EXERCISE PROMPT – Every line of the records that holds the word "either" should be copied out.

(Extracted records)

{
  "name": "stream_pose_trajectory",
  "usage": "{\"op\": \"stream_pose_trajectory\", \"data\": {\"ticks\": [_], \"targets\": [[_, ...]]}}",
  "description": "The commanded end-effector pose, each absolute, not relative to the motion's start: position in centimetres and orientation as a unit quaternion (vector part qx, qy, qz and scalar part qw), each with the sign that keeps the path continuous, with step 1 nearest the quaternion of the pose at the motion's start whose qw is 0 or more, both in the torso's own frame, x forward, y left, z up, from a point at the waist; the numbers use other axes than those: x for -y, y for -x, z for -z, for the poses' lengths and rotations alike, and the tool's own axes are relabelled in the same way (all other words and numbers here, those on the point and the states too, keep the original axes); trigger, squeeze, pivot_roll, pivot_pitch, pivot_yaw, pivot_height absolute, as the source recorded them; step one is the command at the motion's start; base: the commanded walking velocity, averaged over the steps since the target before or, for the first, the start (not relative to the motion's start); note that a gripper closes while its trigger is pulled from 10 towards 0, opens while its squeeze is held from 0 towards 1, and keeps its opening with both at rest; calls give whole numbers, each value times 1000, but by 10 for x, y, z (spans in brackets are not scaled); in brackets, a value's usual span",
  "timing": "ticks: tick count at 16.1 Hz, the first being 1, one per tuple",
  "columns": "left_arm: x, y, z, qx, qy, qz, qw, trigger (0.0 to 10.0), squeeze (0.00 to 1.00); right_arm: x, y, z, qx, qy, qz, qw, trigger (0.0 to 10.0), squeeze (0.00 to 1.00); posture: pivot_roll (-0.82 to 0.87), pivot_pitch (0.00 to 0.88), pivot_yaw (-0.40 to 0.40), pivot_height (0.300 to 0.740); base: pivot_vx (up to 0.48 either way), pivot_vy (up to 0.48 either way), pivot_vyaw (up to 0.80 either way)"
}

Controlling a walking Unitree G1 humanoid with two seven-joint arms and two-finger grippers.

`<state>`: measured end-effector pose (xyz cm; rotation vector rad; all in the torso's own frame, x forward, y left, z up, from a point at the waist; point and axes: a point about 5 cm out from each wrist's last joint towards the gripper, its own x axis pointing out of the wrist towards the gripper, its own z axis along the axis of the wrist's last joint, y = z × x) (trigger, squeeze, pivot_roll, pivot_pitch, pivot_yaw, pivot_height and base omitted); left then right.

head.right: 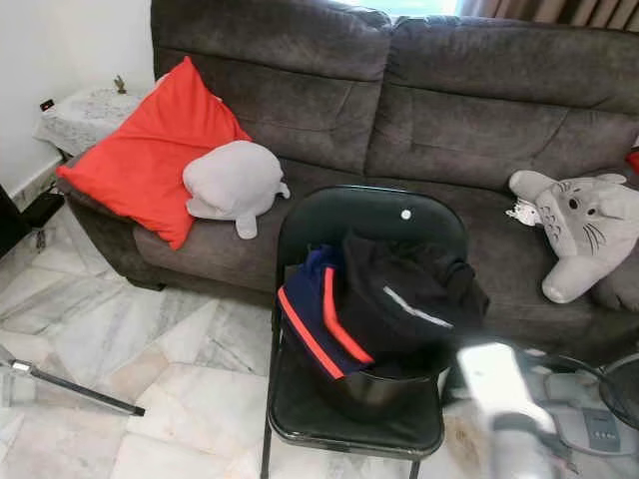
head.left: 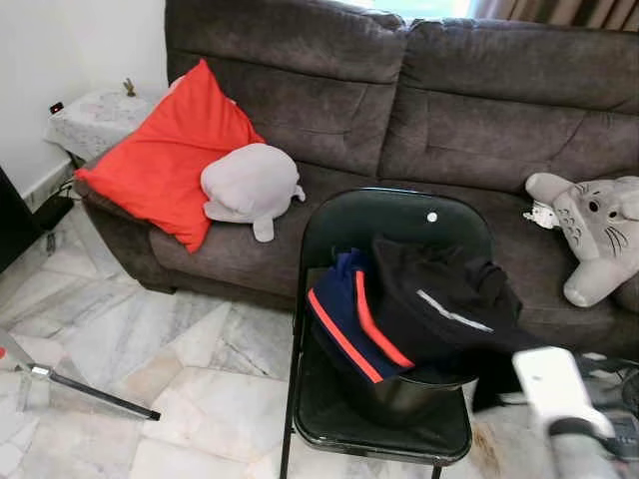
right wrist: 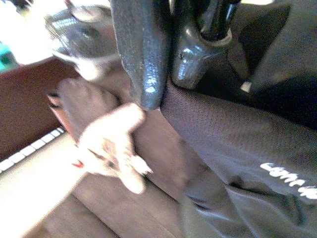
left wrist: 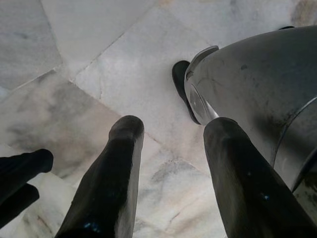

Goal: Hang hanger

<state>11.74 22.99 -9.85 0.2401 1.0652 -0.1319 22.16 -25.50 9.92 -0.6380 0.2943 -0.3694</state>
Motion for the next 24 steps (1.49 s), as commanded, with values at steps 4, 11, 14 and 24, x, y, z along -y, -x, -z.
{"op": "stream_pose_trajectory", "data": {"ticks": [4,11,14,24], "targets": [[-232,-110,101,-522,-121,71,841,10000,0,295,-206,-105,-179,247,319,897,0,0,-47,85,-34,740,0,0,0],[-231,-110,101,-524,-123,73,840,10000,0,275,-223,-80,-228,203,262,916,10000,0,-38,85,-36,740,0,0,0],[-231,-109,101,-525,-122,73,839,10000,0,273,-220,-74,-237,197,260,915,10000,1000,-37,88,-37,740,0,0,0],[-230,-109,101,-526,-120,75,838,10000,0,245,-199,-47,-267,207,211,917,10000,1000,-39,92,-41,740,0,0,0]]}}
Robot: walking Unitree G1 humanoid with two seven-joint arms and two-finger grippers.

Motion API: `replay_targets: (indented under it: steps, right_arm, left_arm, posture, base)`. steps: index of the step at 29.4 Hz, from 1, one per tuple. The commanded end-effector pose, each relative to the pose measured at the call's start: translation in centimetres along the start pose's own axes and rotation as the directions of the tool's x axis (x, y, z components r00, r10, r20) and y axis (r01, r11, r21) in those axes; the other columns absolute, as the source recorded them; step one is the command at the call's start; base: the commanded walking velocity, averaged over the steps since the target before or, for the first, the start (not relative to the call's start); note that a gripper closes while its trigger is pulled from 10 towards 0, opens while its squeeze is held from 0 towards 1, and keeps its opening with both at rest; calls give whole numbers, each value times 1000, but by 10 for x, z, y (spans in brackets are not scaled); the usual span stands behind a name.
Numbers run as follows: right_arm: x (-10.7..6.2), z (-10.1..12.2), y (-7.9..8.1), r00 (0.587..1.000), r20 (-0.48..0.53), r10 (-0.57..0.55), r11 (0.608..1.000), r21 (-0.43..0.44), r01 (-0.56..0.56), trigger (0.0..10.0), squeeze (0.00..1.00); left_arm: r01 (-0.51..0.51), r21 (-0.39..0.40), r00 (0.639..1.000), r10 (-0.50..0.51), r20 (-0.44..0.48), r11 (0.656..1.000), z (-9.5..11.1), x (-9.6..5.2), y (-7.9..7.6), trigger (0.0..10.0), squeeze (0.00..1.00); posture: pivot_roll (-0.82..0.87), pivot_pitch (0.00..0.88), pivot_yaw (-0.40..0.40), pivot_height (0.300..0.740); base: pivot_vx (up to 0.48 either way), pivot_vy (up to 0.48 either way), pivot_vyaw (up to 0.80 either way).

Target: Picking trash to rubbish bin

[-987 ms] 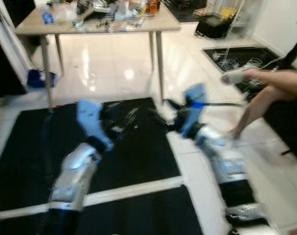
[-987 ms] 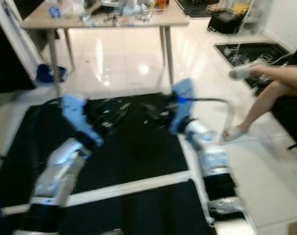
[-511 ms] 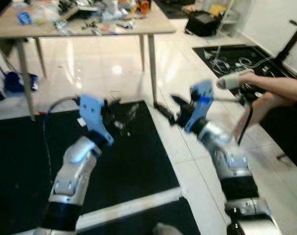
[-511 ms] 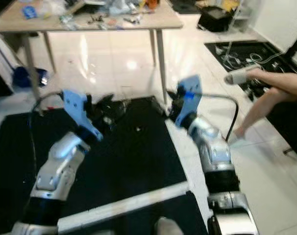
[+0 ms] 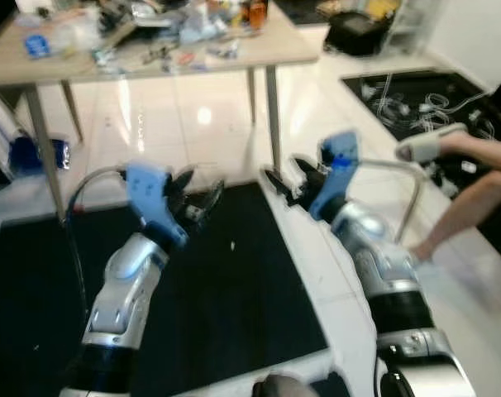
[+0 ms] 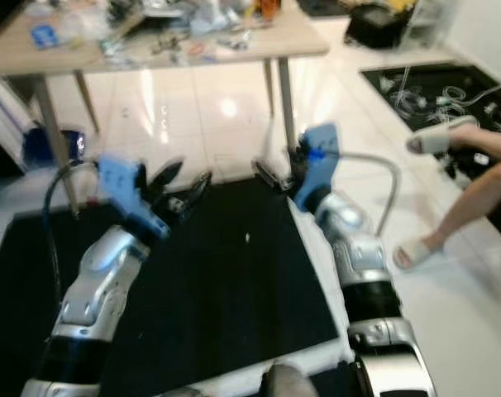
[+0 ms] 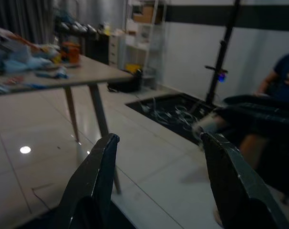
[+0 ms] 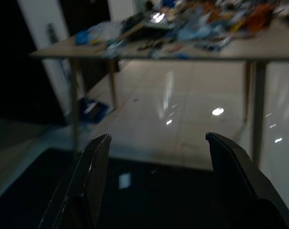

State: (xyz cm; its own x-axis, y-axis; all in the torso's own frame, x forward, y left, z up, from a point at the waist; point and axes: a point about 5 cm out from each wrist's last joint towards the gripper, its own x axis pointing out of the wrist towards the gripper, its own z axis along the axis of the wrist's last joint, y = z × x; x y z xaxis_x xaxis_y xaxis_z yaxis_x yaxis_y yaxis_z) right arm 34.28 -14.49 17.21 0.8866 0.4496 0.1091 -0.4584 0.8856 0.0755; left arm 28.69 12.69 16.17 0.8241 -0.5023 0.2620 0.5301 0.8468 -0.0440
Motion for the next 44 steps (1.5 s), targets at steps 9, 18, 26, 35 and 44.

RESULT BELOW –
  "columns": "left_arm: x, y, z, qx, qy, qz, qw, trigger (0.0 to 10.0), squeeze (0.00 to 1.00); right_arm: x, y, z, qx, qy, qz, qw, trigger (0.0 to 10.0), squeeze (0.00 to 1.00); posture: pivot_roll (-0.82 to 0.87), pivot_pitch (0.00 to 0.88), pivot_yaw (-0.40 to 0.40), pivot_height (0.300 to 0.740); base: pivot_vx (up to 0.48 either way), pivot_vy (up to 0.48 either way), pivot_vyaw (up to 0.80 either way)"
Numbers run as follows: right_arm: x (-10.7..6.2), z (-10.1..12.2), y (-7.9..8.1), r00 (0.587..1.000), r20 (-0.48..0.53), r10 (-0.57..0.55), r11 (0.608..1.000), r21 (-0.43..0.44), r01 (-0.56..0.56), trigger (0.0..10.0), squeeze (0.00..1.00); left_arm: r01 (-0.51..0.51), r21 (-0.39..0.40), r00 (0.639..1.000), r10 (-0.50..0.51), r20 (-0.44..0.48), r11 (0.656..1.000), z (-9.5..11.1), x (-9.6..5.2), y (-7.9..7.6), trigger (0.0..10.0), squeeze (0.00..1.00); posture: pivot_roll (-0.82..0.87), pivot_pitch (0.00..0.88), pivot_yaw (-0.40..0.40), pivot_height (0.300..0.740); base: pivot_vx (up to 0.48 either way), pivot_vy (up to 0.48 either way), pivot_vyaw (up to 0.80 either way).

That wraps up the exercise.